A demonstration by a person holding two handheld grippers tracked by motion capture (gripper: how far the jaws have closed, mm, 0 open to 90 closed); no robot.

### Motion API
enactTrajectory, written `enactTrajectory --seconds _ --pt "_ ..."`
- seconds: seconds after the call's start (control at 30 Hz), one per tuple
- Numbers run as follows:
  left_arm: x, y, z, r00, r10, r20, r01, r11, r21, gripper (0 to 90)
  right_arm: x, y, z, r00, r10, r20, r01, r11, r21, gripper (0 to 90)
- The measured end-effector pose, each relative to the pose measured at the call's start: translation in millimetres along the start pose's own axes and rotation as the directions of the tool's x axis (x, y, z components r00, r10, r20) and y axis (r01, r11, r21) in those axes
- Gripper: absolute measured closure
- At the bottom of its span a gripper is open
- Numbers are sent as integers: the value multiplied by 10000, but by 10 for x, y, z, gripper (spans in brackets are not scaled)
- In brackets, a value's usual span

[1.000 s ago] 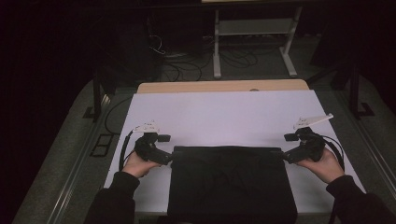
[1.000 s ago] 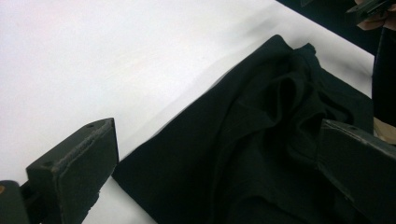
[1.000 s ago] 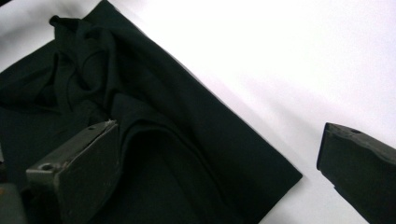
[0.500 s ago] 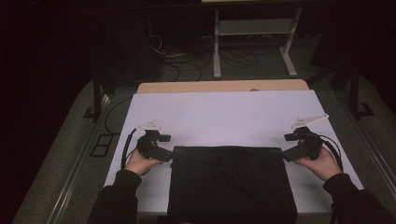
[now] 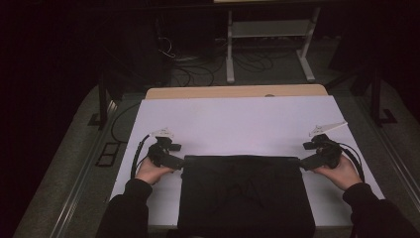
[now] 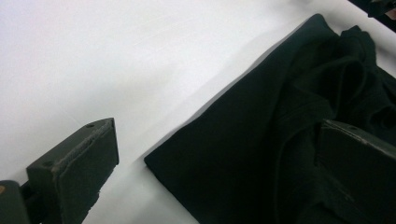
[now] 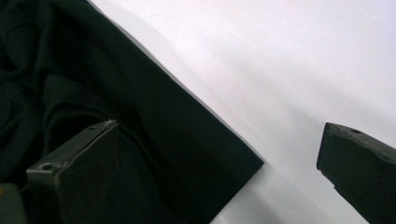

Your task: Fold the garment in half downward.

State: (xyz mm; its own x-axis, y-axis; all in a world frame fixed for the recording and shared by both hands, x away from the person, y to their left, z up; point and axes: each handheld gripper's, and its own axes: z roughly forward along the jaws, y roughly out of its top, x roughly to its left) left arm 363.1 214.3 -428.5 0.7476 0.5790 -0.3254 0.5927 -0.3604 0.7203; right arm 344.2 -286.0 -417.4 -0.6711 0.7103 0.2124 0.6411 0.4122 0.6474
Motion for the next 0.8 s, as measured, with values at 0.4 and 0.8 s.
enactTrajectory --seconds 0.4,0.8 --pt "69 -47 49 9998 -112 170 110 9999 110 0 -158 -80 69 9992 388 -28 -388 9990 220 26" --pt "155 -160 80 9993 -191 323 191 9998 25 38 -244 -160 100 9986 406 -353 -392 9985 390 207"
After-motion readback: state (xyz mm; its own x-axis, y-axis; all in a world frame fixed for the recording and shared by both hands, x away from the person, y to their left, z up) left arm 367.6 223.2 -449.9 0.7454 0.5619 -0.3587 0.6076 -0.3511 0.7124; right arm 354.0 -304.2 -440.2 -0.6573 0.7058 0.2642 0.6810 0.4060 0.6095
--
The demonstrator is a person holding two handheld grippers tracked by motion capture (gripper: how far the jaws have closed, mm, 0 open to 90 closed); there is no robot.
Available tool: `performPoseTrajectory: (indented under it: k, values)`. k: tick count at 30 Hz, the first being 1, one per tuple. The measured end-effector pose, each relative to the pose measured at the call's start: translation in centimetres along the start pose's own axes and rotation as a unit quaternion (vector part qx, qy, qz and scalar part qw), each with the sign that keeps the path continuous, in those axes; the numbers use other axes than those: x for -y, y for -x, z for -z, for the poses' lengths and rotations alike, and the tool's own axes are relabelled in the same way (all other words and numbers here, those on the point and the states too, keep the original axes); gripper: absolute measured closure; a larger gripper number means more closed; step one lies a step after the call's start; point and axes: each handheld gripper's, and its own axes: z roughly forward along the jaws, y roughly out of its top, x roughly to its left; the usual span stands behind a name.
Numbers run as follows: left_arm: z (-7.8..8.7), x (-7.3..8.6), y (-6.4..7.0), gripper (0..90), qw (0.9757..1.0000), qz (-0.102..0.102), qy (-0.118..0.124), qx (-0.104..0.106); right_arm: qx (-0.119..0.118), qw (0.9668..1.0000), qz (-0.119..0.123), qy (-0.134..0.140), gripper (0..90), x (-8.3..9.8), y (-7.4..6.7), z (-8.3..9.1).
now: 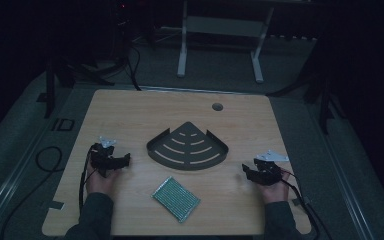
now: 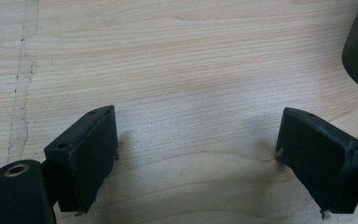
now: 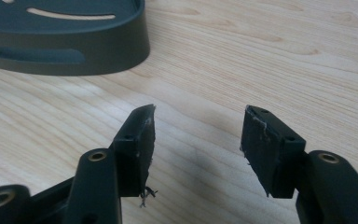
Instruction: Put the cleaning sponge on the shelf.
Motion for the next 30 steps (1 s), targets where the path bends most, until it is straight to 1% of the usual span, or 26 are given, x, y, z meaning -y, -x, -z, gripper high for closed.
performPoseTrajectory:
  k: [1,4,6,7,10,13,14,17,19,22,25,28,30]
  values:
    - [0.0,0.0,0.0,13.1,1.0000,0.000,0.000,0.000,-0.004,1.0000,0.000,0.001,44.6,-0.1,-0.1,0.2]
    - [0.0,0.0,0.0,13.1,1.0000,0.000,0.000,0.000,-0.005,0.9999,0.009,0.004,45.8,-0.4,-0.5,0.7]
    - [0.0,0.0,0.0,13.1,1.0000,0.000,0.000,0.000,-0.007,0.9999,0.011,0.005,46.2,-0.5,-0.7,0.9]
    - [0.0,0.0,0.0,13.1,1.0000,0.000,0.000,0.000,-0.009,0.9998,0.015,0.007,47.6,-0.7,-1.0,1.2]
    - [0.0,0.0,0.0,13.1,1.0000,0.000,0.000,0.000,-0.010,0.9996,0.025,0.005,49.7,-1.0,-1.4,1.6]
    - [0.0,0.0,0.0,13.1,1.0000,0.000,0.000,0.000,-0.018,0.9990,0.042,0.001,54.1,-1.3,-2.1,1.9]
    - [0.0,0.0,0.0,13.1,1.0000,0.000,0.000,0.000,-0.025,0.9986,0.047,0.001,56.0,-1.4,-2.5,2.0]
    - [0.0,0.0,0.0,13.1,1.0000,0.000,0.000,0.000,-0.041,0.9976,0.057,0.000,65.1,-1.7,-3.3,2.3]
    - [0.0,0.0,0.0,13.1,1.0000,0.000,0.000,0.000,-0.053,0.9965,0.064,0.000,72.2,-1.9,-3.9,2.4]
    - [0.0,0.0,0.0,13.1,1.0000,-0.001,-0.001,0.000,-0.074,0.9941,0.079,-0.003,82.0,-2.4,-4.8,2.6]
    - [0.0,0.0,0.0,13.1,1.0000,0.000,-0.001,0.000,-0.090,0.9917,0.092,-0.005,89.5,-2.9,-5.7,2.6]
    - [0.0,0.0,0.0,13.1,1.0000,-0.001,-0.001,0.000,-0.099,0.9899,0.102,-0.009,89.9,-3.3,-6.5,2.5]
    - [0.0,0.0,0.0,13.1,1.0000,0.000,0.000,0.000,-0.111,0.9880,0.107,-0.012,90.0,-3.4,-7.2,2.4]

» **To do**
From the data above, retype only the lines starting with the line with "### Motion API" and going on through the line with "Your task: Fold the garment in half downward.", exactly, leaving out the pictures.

» **Task output**
### Motion API
enactTrajectory, written `enactTrajectory --seconds _ --pt "_ ..."`
- seconds: seconds after the call's start (control at 30 Hz), one per tuple
- Numbers run as follows:
  left_arm: x, y, z, r00, r10, r20, r01, r11, r21, gripper (0 to 90)
  right_arm: x, y, z, r00, r10, r20, r01, r11, r21, gripper (0 to 90)
- The measured end-effector pose, each relative to the pose measured at the call's start: translation in millimetres along the start pose's own axes and rotation as the directions of the tool's x axis (x, y, z components r00, r10, r20) and y axis (r01, r11, r21) in those axes
- Gripper: absolute measured closure
- At the bottom of its span a gripper is open
- Numbers are sent as integers: the value multiplied by 10000, but by 10 for x, y, z, gripper (spans in brackets are not scaled)
- In brackets, a value's usual span

[1.000 s ago] 
[1.000 s ago] 
[1.000 s ago] 
[0.500 s ago] 
[now] 
[now] 
[now] 

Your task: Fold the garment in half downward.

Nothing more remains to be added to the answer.